If you find it hard to start a routine, make it special. Keep your planner on your desk and sit down for 10 or 15 minutes and a delicious morning beverage each Monday morning and fill out your template.
If morning doesn’t work for you, try Sunday evening or Monday at lunch. Choose something that works for you.
Each day, glance at your focus and top tasks to make sure you are making progress. If there’s a particularly great day or terrible day, make a note of what worked or didn’t work.
Review the past year/quarter/month.
Looking at what worked and didn’t work over a period of time (a month, a quarter, a year) helps us clearly identify the challenges we faced.
You can record these by writing down the question “What worked?” “What could have been better?” “What did I learn?” Then answer the questions in paragraph form. It can be a short or long paragraph. Perhaps once you start writing you discover more questions to ask like “What would I prefer?” “How might I solve this challenge?”
When we see challenges, we can address them as opportunities to ask the question, “How might I…?”, which can help us discover new possibilities and solutions.
Envision what you want.
Envisioning is all about calling forth our highest values and checking if the way we live lines up with them. For example, if you’re someone who cares deeply about the environment, it may not make sense to drive to work every day. Perhaps changing location, finding a new form of transportation, or working from home one or two days a week would help bring you into alignment.
Start to live your vision by writing down the qualities that make up your ideal world. How would people treat each other? How would they treat the land? Once you’ve finished that vision, you can focus on you and imagine how your daily existence fits in with that world.
Use a template.
After you review and envision, it is time to start self-documenting to keep yourself on track. Templates are helpful because they can guide the way we think. When you don’t feel like writing or feel stuck, once you put the pen to paper, the process takes over and you can still write down valuable information even if you’re not trying. Since the template is the same for every day, week, month, or quarter, patterns and repetition become more obvious.

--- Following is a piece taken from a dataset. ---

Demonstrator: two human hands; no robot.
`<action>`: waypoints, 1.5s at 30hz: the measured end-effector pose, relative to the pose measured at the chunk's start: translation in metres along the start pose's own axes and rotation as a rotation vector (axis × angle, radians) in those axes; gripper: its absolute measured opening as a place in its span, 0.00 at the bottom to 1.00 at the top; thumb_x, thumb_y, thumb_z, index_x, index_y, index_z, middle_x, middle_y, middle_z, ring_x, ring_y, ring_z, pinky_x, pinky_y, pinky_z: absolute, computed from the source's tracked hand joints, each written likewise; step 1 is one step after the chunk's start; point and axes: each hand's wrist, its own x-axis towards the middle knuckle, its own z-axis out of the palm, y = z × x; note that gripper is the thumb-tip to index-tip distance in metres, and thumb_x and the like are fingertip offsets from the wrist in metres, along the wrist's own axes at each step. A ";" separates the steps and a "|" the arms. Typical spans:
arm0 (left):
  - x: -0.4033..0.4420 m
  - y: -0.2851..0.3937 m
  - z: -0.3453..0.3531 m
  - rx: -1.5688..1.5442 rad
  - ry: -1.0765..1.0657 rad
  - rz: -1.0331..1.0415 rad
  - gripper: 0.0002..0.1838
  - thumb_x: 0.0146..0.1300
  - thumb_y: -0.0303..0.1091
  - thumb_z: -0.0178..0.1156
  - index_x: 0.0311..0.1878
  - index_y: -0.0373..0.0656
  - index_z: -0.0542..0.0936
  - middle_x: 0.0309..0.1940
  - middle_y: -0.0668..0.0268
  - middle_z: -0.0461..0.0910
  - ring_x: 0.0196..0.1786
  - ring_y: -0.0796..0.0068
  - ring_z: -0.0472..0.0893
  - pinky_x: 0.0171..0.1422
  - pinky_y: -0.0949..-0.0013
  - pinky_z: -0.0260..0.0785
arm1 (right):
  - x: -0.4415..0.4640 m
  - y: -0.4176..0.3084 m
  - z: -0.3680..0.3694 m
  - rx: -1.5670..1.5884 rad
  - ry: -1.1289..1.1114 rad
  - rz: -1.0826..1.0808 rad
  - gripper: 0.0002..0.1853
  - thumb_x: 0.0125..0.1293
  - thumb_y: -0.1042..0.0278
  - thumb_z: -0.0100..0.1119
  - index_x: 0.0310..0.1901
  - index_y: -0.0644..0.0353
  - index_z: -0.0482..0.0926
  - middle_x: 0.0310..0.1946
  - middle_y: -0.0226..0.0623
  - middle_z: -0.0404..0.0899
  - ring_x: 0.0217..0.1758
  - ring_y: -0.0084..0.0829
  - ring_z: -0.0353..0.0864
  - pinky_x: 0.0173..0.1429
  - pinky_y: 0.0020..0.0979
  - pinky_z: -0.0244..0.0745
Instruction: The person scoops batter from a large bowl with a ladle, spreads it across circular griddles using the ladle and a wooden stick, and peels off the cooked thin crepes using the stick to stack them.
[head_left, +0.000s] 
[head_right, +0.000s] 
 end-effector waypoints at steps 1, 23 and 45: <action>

A weekly template might look like this:
What were last week’s successes?
What could have been better last week?
Top 3 weekly goals:
I am grateful for:
This week’s self care:
Close open loops.
Taking a “brain dump” is a powerful way to get rid of everything that’s on your mind. So set aside some time every Monday to write down your nagging lists, concerns, and issues. Doing so will free up more room, time and energy for us to be creative rather than overwhelmed.
Choose the most important tasks or goals in your life and write them down. It’s most effective to do this at the beginning of the year, then quarterly, monthly, and weekly. Set your dream-big goals in the beginning of the year, and use each quarter, month, and week to get there. That means you’re setting aside time in your calendar each quarter, the 1st of each month, and every Monday to review your planner. When we document our priorities, we can take an objective step back to analyze what is most important to us. If that is aligned and feels good to realize, we keep going! If it doesn’t feel good to see what we have been prioritizing, it’s time to change course.
Write down your challenges and insights.
At the end of each month, do a review to write down the challenges you faced. Then, examine them and dream up a list of potential solutions. Even if a challenge seems unresolvable, we can still brainstorm ways to help us cope. We should also write down insights, because they can be fleeting. This includes realizations we have from dreams, conversations, meditations, and just shower epiphanies. Writing down feelings and the messages that came from dreams and spirit deepens the connection with out intuition and allows us to see patterns or messages that are desperately trying to get our attention.